Ele virou as costas e saiu.
Irina, indignada, sentou-se em seu lugar, enquanto Renato partia.
Bebeu um gole de sua fanta laranja. Era a única que não estava bebendo vinho.
Mas o refrigerante pareceu sem sabor.
— Renato… droga! Onde ele foi? — disse Jéssica, frustrada, e bateu na mesa.
— Ele estava com medo — disse Lírica.
— Meu irmão não tem medo de nada! — retrucou Irina.
Clara deu de ombros e bebeu vinho.
— Não precisam se preocupar. O Renato sabe se cuidar.
— Então, deixa eu ver se eu entendi… nenhuma de vocês pretende segui-lo para garantir que ele ficará bem?
Ela olhou para as outras garotas, procurando algum apoio, mas Mical, Jéssica e Lírica apenas desviaram os olhares, envergonhadas.
Clara foi a única que sorriu e a olhou nos olhos.
— Exatamente isso. Afinal, não podemos.
— Como assim “não podem”? E a conversa que tivemos no Inferno sobre cuidarmos dele mesmo que ele não queira, hein, Lírica? O que houve? Mudou de ideia tão rápido?
— Não podemos porque ele deu uma ordem direta! Você acabou de chegar! Não sabe de nada, então pare de agir como se soubesse! — Lírica se exaltou e levantou a voz.
Clara riu.
— Calma, ela ainda não sabe. Mas é assim que as coisas são. Não podemos.
— Entendi — Irina assentiu e sorriu, resignada.
Ela não tinha ficado ali, sentada, à toa. E também não respeitava a ordem de seu irmão.
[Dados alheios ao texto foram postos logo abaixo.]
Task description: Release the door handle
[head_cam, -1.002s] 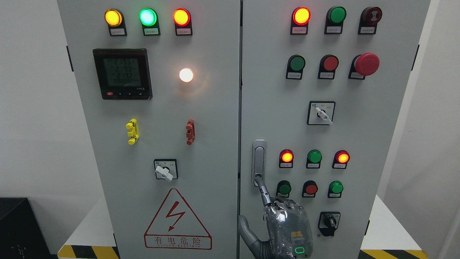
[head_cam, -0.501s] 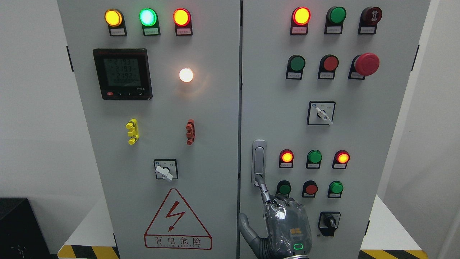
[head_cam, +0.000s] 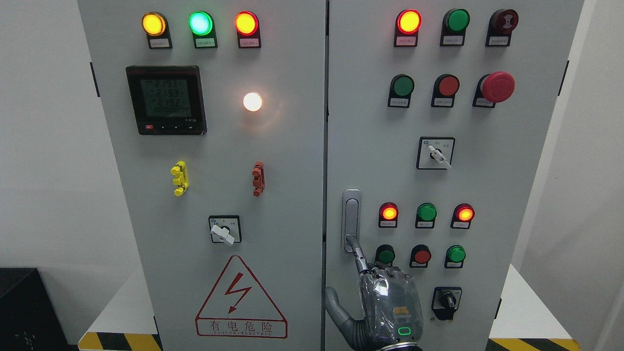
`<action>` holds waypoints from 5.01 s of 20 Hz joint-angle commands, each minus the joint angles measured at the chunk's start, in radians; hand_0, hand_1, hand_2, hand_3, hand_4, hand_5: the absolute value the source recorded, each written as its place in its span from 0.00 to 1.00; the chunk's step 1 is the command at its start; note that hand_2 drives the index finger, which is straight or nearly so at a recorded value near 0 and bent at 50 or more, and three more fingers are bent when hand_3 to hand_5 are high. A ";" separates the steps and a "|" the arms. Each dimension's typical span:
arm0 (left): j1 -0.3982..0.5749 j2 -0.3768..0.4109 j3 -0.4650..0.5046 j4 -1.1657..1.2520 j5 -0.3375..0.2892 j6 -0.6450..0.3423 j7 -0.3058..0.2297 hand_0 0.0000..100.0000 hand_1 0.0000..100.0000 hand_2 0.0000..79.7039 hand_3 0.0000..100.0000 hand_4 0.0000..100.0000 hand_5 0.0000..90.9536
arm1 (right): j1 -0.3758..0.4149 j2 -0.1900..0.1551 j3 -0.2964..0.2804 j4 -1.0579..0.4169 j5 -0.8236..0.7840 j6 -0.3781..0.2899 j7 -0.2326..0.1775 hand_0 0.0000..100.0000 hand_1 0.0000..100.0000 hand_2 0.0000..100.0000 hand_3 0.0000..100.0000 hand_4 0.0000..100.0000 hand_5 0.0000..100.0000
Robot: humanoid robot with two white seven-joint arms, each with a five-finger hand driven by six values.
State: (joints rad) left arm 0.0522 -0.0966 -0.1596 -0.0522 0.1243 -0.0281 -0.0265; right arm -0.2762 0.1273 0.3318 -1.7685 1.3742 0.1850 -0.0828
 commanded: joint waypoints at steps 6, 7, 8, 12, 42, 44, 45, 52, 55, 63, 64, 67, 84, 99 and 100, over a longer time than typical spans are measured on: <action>0.000 0.000 0.000 0.000 0.000 0.000 0.000 0.00 0.00 0.06 0.11 0.00 0.00 | -0.001 0.000 -0.007 0.017 0.000 0.001 0.000 0.38 0.27 0.00 0.80 0.72 0.68; 0.000 0.000 0.000 0.000 0.000 -0.001 0.000 0.00 0.00 0.06 0.11 0.00 0.00 | -0.003 0.000 -0.010 0.015 -0.001 0.001 0.000 0.38 0.27 0.00 0.80 0.72 0.68; 0.000 0.000 0.000 0.000 0.000 -0.001 0.000 0.00 0.00 0.06 0.11 0.00 0.00 | -0.001 0.000 -0.011 0.015 -0.001 0.001 0.000 0.38 0.27 0.00 0.80 0.72 0.68; 0.000 0.000 0.000 0.000 0.000 0.000 0.000 0.00 0.00 0.06 0.11 0.00 0.00 | 0.000 0.000 -0.011 0.015 -0.001 0.001 0.000 0.38 0.27 0.00 0.80 0.72 0.68; 0.000 0.000 0.000 0.000 0.000 0.000 0.000 0.00 0.00 0.06 0.11 0.00 0.00 | 0.020 0.000 -0.007 0.015 -0.003 -0.001 0.020 0.36 0.27 0.00 0.81 0.73 0.70; 0.000 0.000 0.000 0.000 0.000 -0.001 0.000 0.00 0.00 0.06 0.11 0.00 0.00 | 0.020 0.000 -0.007 0.015 -0.003 -0.001 0.020 0.36 0.27 0.00 0.81 0.73 0.70; 0.000 0.000 0.000 0.000 0.000 0.000 0.000 0.00 0.00 0.06 0.11 0.00 0.00 | 0.020 0.001 -0.007 0.015 -0.003 -0.001 0.020 0.36 0.27 0.00 0.81 0.73 0.70; 0.000 0.000 0.000 0.000 0.000 0.000 0.000 0.00 0.00 0.06 0.11 0.00 0.00 | 0.020 0.002 0.000 0.015 -0.003 -0.001 0.020 0.36 0.27 0.00 0.81 0.73 0.70; 0.000 0.000 0.000 0.000 0.000 -0.001 0.000 0.00 0.00 0.06 0.11 0.00 0.00 | 0.022 0.002 0.000 0.015 -0.003 -0.001 0.026 0.36 0.27 0.00 0.81 0.74 0.70; 0.000 0.000 0.000 0.000 0.000 -0.001 0.000 0.00 0.00 0.06 0.11 0.00 0.00 | 0.022 0.002 0.000 0.014 -0.004 -0.001 0.026 0.36 0.27 0.01 0.82 0.74 0.70; 0.000 0.000 0.000 0.000 0.000 0.000 0.000 0.00 0.00 0.06 0.11 0.00 0.00 | 0.022 0.000 0.000 0.014 -0.003 -0.001 0.026 0.36 0.27 0.01 0.82 0.74 0.70; 0.000 0.000 0.000 0.000 0.000 0.000 0.000 0.00 0.00 0.06 0.11 0.00 0.00 | 0.022 0.002 0.000 0.012 -0.004 -0.001 0.026 0.36 0.27 0.01 0.82 0.74 0.70; 0.000 0.000 0.000 0.000 0.000 0.000 0.000 0.00 0.00 0.06 0.11 0.00 0.00 | 0.031 0.003 -0.002 0.007 -0.006 -0.001 0.025 0.36 0.27 0.01 0.82 0.74 0.70; 0.000 0.000 0.000 0.000 0.000 0.000 0.000 0.00 0.00 0.06 0.11 0.00 0.00 | 0.038 0.008 0.003 -0.017 -0.007 -0.002 0.020 0.36 0.27 0.01 0.82 0.74 0.70; 0.000 0.000 0.000 0.000 0.000 -0.001 0.002 0.00 0.00 0.06 0.11 0.00 0.00 | 0.040 0.008 0.001 -0.023 -0.009 -0.004 0.018 0.36 0.27 0.01 0.82 0.74 0.70</action>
State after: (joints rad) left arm 0.0521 -0.0966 -0.1596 -0.0521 0.1242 -0.0273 -0.0256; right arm -0.2422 0.1330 0.3318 -1.7730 1.3672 0.1828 -0.0612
Toda aquela discussão com as garotas teve apenas dois objetivos: ganhar tempo e entender um pouco melhor o que elas pretendiam.
Irina tinha seu próprio jeito de fazer as coisas.
Ela apenas esperou um pouco para dar tempo de Renato se afastar o suficiente. Dessa forma, ela poderia começar a segui-lo sem que ele percebesse.
— Se me dão licença, tenho um lugar para ir.
Ela se levantou e saiu. Claro que não sem antes pegar a mochila com seus itens.